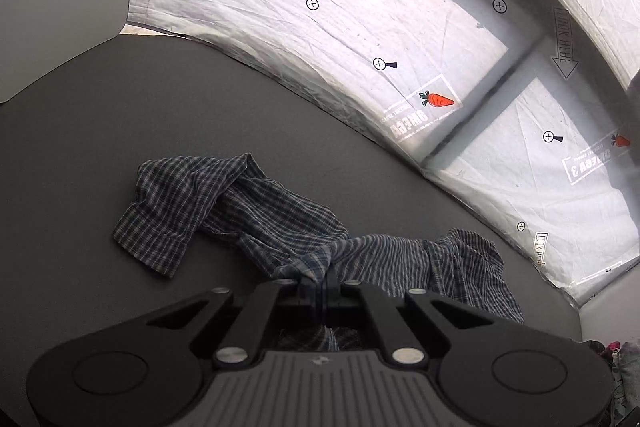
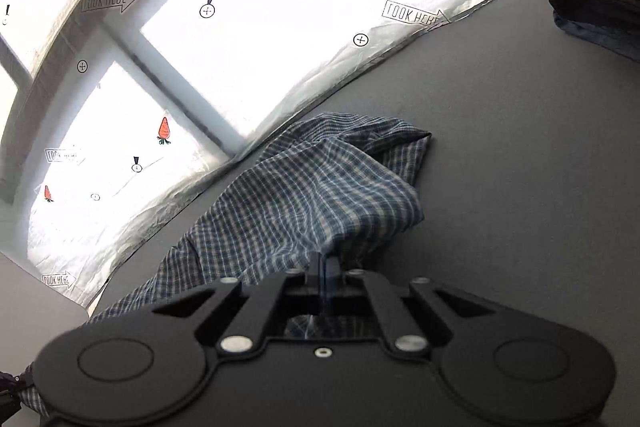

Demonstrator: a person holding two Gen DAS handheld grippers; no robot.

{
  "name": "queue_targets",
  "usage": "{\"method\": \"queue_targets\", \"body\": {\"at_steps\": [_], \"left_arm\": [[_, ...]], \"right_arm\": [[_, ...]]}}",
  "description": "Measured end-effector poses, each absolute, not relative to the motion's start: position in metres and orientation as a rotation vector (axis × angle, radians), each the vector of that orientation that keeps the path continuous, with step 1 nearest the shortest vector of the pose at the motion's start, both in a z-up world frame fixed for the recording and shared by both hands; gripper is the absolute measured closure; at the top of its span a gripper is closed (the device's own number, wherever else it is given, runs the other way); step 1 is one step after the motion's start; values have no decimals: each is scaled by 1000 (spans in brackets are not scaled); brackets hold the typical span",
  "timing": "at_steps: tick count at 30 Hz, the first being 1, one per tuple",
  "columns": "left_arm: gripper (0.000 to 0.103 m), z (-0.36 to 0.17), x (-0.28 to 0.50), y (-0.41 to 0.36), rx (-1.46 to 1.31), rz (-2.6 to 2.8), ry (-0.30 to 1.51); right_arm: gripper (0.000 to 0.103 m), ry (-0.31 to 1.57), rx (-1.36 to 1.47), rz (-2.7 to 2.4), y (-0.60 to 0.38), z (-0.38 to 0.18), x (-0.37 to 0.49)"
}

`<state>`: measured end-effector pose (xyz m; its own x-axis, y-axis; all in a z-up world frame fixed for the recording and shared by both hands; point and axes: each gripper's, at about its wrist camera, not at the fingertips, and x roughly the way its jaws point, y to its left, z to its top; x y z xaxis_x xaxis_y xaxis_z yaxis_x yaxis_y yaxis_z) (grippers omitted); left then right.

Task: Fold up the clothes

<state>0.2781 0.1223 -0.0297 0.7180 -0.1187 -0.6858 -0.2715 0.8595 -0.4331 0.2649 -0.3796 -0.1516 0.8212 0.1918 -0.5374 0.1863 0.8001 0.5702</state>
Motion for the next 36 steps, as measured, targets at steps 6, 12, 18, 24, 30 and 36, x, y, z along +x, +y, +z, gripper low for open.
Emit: {"method": "queue_targets", "body": {"at_steps": [6, 12, 18, 24, 30, 36], "left_arm": [[100, 29, 255, 129, -546, 23, 664], [99, -16, 251, 114, -438, 69, 880], [93, -102, 245, 88, -190, 158, 1192], [69, -92, 251, 92, -286, 135, 1095], [16, -65, 275, 83, -233, 179, 902], [3, -84, 318, 88, -338, 187, 913]], "right_arm": [[102, 425, 674, 31, -390, -33, 185], [102, 575, 540, -77, -379, -33, 155], [97, 951, 309, -234, -351, -125, 166], [60, 844, 362, -209, -364, -112, 178], [38, 775, 285, -114, -357, -101, 229], [13, 738, 206, 8, -333, -108, 300]]}}
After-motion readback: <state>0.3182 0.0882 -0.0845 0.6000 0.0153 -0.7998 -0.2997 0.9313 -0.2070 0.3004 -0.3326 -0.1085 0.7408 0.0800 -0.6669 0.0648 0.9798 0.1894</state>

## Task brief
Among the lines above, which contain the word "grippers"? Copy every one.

## Task solution
Demonstrator: a person holding two Gen DAS handheld grippers; no robot.
`<state>`: measured end-effector pose (xyz m; its own x-axis, y-axis; all in a z-up world frame fixed for the recording and shared by both hands; point and axes: each gripper's, at about its wrist camera, not at the fingertips, and x roughly the way its jaws point, y to its left, z to its top; x y z xaxis_x xaxis_y xaxis_z yaxis_x yaxis_y yaxis_z) (grippers omitted); left then right.

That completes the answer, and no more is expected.